Again, with giving people rights they already have. What gave anyone the authority to place innocent people in solitary confinement and deny them the care and interaction with family members?
So, they will not place innocent people in solitary confinement during a pandemic but what other reasons can they come up with to do this?
I will be voting “No” because once again, it tells people that did this, they had the authority before now and they clearly did not.
It is also a sham because our U.S. and Texas Constitution covers us all from imprisonment without due process, even when tyrants shout “emergency” at the top of their lungs.
HJR 125 “The constitutional amendment to allow the surviving spouse of a person who is disabled to receive a limitation on the school district ad valorem taxes on the spouse’s residence homestead if the spouse is 55 years of age or older at the time of the person’s death.”
The disabled in Texas can ask for a $10,000 homestead tax exemption and a limit on school district property taxes now. This would allow the legislature to extend a homestead tax limit for surviving spouses of disabled individuals as long as the spouse is over 55 years old and resides at the home.
I will vote “Yes” on this as it is one of the rare times, I see anyone in Texas getting a tax break.
Taxing the surviving spouse out of their homes in the year following their spouse's death is just sick and wrong.
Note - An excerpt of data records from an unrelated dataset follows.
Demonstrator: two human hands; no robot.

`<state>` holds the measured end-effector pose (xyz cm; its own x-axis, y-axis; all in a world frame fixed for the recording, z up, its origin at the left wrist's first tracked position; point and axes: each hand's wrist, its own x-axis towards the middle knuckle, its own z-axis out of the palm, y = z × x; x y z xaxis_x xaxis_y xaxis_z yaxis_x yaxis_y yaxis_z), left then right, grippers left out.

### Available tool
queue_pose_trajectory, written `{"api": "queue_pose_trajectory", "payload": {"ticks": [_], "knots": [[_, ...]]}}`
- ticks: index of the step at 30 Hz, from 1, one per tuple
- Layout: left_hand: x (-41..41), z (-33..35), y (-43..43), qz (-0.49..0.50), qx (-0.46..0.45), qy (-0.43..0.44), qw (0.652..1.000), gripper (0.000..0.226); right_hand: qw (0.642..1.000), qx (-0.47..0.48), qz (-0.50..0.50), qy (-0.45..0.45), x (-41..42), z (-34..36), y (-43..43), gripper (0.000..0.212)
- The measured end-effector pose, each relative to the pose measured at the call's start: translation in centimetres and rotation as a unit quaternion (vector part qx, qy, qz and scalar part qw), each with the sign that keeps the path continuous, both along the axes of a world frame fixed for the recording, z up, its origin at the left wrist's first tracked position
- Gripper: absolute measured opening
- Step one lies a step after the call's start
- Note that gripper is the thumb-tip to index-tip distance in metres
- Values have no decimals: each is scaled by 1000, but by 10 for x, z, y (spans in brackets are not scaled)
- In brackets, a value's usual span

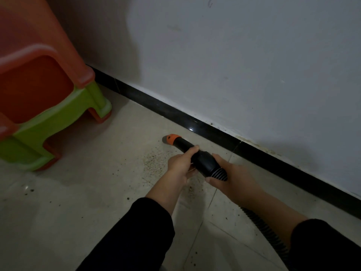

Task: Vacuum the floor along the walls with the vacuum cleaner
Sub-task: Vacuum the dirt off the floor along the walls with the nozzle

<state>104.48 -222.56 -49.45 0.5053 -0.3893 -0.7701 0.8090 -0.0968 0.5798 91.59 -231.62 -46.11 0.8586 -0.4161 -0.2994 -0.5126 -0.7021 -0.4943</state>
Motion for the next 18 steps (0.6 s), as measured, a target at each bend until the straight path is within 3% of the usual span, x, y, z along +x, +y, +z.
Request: {"api": "queue_pose_trajectory", "payload": {"ticks": [18], "knots": [[1, 7, 60, 35, -20, 39, 998, 46, 996, -3, 86, 5, 10, 9, 36, 65]]}}
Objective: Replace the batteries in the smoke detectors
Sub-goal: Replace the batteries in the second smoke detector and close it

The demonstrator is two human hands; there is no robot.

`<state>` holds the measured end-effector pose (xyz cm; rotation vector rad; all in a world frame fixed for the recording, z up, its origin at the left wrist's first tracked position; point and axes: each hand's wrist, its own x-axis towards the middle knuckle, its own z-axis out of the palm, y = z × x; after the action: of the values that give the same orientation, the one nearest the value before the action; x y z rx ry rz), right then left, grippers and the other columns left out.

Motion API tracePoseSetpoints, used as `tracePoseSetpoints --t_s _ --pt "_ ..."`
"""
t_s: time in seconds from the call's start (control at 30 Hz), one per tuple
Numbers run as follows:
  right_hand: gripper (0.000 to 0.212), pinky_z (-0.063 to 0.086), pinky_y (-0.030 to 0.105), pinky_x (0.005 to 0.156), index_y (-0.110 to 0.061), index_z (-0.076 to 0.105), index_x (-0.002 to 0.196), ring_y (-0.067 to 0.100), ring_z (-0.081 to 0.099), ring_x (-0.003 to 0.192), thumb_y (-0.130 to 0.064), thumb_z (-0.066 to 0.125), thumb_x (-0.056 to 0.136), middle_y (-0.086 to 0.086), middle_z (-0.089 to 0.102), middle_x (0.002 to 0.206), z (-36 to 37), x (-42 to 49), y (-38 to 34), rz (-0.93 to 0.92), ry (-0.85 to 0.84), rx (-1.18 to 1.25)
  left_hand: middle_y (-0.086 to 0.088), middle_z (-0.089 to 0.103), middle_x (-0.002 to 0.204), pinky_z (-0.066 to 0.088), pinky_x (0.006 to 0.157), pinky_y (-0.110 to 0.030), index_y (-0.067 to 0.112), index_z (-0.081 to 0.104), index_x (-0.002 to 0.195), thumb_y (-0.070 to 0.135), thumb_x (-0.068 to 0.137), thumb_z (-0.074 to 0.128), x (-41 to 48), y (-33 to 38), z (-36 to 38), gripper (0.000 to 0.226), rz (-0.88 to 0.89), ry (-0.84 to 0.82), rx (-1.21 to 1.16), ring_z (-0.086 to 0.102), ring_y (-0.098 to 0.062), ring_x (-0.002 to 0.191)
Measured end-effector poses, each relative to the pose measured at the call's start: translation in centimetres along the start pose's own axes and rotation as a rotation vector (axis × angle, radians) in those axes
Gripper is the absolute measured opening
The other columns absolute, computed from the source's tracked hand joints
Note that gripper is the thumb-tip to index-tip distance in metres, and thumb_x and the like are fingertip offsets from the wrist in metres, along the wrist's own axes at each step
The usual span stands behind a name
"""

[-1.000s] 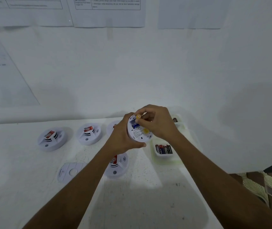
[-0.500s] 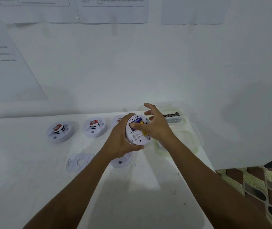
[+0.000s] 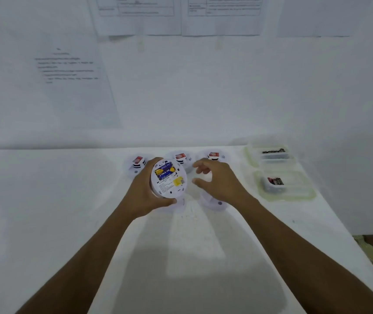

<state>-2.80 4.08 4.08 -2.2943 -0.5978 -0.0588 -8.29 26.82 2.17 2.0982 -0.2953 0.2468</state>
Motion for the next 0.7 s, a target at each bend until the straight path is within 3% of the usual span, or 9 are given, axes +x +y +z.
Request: tracePoseSetpoints --t_s 0.1,0.2,0.37,0.47,0.57,0.7 --pt "0.043 0.048 0.032 0.092 -0.021 0.062 0.123 0.012 0.059 0.105 -0.028 0.076 0.082 -0.005 0.067 0.114 3.2 -0.2 -1.0 -0.079 -0.147 -0.119 0.033 0.048 0.129 0.043 0.094 -0.01 0.047 0.035 0.13 0.046 0.048 0.088 -1.5 -1.6 -3.0 0.098 -0.029 0.003 0.023 0.049 0.006 0.12" --pt "0.053 0.039 0.024 0.097 -0.022 0.056 0.132 0.013 0.053 0.12 -0.032 0.074 0.083 -0.005 0.06 0.131 5.3 0.1 -1.9 -0.072 -0.229 -0.24 0.02 0.045 0.142 0.043 0.1 -0.015 0.036 0.032 0.143 0.043 0.049 0.09 -2.4 -2.9 -4.8 0.11 -0.06 -0.024 0.009 0.047 0.002 0.127" --pt "0.067 0.036 0.025 0.095 -0.023 0.049 0.14 0.015 0.05 0.122 -0.036 0.076 0.08 -0.004 0.056 0.136 8.1 0.0 -2.8 -0.023 -0.376 -0.261 0.022 0.053 0.13 0.046 0.091 -0.009 0.032 0.037 0.139 0.021 0.055 0.095 -3.3 -4.4 -6.5 0.102 -0.068 -0.031 -0.005 0.052 0.005 0.117" --pt "0.062 0.042 0.027 0.087 -0.024 0.047 0.139 0.017 0.058 0.11 -0.038 0.071 0.083 -0.001 0.064 0.125 8.4 -0.7 -3.2 -0.057 -0.326 -0.349 0.026 0.052 0.128 0.045 0.089 -0.007 0.04 0.037 0.133 0.022 0.055 0.095 -3.5 -5.2 -7.2 0.099 -0.069 -0.054 -0.009 0.052 0.007 0.116" --pt "0.053 0.051 0.029 0.076 -0.026 0.045 0.138 0.018 0.067 0.089 -0.037 0.06 0.089 0.0 0.073 0.104 8.3 -1.8 -3.6 -0.109 -0.189 -0.408 0.027 0.054 0.125 0.044 0.087 -0.004 0.038 0.039 0.133 0.021 0.053 0.095 -3.5 -5.5 -7.3 0.098 -0.07 -0.053 -0.034 0.053 0.009 0.113" --pt "0.041 0.057 0.032 0.066 -0.024 0.05 0.134 0.008 0.065 0.065 -0.018 0.056 0.094 -0.004 0.069 0.078 7.6 -2.8 -3.4 0.023 0.035 -0.178 0.021 0.057 0.125 0.045 0.087 -0.006 0.032 0.041 0.133 0.021 0.053 0.096 -3.4 -5.5 -6.5 0.098 -0.065 -0.08 -0.06 0.054 0.005 0.114"
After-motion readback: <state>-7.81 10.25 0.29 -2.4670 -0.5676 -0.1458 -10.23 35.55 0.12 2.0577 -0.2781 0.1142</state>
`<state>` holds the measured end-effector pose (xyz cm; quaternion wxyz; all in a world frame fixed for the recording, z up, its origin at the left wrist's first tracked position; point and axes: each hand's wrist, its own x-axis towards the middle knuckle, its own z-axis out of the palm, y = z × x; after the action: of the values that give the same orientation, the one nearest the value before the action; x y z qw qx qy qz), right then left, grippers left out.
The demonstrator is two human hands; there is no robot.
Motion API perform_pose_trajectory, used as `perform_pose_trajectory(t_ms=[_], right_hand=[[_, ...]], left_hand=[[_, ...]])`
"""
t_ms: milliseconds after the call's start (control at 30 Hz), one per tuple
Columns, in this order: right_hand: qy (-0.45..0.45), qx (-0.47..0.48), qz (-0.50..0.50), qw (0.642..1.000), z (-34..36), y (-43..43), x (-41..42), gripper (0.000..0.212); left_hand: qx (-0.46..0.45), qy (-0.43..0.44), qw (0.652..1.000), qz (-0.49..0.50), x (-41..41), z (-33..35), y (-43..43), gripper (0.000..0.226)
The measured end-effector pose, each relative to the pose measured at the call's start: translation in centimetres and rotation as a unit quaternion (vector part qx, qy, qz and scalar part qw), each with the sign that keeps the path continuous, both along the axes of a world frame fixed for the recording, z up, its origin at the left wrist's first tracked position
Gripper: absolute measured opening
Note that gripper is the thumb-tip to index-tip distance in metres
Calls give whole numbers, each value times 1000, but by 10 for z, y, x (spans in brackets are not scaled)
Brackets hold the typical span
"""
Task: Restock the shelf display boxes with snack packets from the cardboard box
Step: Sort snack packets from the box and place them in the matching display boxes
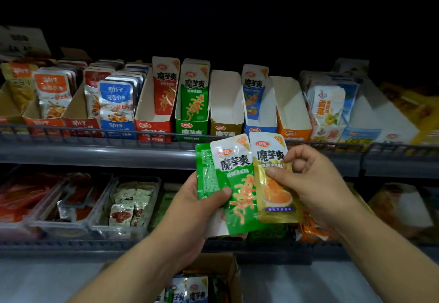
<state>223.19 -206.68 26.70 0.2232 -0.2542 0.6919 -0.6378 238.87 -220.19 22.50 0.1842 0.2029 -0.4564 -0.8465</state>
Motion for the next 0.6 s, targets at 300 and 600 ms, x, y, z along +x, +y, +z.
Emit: perform_pose_trajectory(t_ms=[300, 600], right_hand=[[-109, -16, 13, 994, -11, -8, 8, 38], [-289, -21, 25, 957, 3, -7, -9, 48]], left_hand=[[24, -21, 999, 15, -10, -3, 12, 24], [-77, -92, 992, -33, 9, -3, -17, 29]])
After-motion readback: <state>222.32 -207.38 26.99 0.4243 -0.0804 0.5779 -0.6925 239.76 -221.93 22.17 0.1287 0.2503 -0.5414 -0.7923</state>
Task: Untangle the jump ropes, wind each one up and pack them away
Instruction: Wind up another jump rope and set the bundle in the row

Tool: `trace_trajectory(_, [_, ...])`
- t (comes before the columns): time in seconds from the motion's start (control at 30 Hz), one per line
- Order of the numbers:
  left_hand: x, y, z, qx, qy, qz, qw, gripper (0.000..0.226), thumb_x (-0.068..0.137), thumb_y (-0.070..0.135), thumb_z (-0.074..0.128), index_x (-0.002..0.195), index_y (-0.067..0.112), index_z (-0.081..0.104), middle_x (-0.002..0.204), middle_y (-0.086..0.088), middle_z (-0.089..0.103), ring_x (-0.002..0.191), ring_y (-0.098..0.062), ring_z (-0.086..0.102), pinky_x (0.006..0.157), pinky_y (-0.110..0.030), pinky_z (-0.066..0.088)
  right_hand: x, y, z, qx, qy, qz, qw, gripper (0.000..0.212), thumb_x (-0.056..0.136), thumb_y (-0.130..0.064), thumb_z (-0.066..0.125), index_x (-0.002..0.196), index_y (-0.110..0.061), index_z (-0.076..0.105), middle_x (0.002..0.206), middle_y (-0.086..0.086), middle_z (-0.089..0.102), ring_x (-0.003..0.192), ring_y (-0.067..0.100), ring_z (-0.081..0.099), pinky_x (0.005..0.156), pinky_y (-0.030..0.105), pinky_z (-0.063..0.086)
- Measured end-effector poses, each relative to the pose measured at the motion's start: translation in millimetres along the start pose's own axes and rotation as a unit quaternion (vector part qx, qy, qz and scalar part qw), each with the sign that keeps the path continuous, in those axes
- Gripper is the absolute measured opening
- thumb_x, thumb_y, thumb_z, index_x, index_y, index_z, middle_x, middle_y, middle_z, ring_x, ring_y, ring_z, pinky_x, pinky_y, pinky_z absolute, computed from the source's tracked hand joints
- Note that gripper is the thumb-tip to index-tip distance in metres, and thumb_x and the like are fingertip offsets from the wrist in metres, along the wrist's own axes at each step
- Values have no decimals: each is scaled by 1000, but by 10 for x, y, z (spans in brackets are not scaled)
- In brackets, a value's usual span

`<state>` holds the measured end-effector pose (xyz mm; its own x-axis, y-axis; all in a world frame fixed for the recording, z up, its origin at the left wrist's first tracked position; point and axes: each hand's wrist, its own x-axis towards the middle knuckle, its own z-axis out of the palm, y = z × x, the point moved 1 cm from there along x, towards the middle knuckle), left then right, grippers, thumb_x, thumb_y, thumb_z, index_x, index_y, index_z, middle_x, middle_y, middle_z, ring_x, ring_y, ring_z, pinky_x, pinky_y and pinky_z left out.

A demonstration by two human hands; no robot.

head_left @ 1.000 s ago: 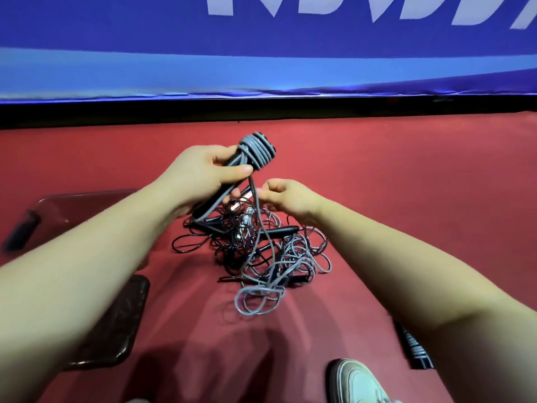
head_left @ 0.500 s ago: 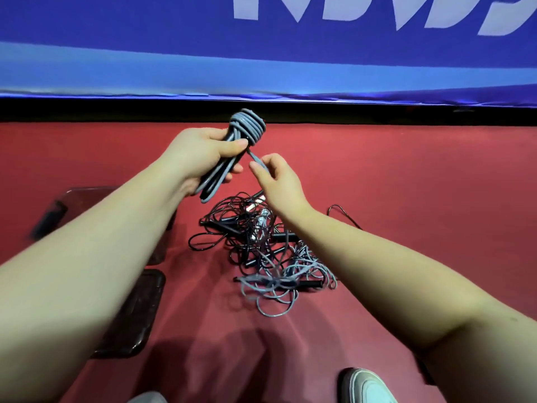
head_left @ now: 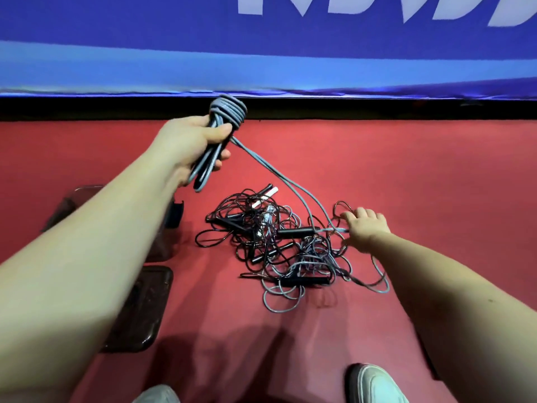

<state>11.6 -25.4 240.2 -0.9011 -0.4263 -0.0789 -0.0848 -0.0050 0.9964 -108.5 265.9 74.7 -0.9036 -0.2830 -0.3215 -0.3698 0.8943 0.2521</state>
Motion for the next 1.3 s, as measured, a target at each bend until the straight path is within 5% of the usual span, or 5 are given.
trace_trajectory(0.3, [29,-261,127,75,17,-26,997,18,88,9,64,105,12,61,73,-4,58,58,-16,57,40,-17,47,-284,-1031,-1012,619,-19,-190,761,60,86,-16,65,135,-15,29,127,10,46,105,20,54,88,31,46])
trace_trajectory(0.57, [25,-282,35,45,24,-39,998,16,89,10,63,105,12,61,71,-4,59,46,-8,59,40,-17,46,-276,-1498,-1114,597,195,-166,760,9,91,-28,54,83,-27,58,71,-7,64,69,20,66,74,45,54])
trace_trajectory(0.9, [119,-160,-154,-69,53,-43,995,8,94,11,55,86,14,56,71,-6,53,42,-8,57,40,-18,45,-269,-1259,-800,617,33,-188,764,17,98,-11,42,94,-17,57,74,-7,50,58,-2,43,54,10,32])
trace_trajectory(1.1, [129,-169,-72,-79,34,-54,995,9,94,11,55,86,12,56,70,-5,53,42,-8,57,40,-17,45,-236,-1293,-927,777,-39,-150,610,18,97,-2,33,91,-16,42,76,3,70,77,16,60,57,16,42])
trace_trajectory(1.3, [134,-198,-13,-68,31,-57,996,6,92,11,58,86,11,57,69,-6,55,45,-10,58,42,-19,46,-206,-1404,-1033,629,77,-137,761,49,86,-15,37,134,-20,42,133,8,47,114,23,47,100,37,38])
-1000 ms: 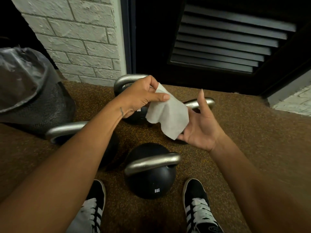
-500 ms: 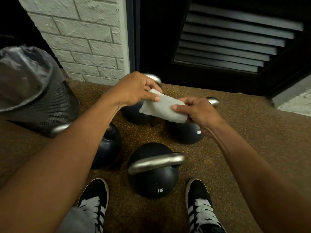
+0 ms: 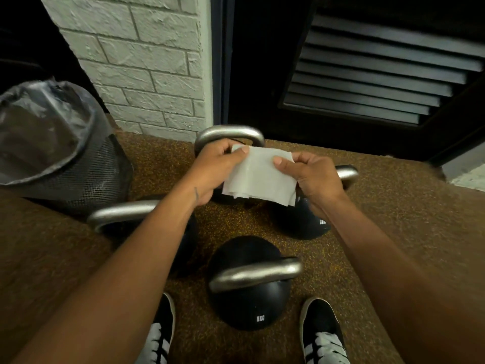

Why doing this to a 54-year-old is O.K. I am not sure.
Do we have so many disabled exemptions that granting all of their spouses this small favor would bankrupt the state?
SJR 35 “The constitutional amendment authorizing the legislature to provide for an exemption from ad valorem taxation of all or part of the market value of the residence homestead of the surviving spouse of a member of the armed services of the United States who is killed or fatally injured in the line of duty.”
This would authorize a total residence homestead property tax exemption for a surviving spouse of a member of the armed services “who is killed or fatally injured in the line of duty.”
We already do this for the surviving spouse of anyone “killed in action.” This would extend it to include deaths due to training or other military related activities.
As a veteran I lost more people I knew to “training accidents” than to combat. Many times, when people are sent to “No Such Area” and die, it goes down to a “training accident."
I will be voting “Yes” on this.
Dead is dead and giving your life for your country is giving your life for your country. Why did this take so long?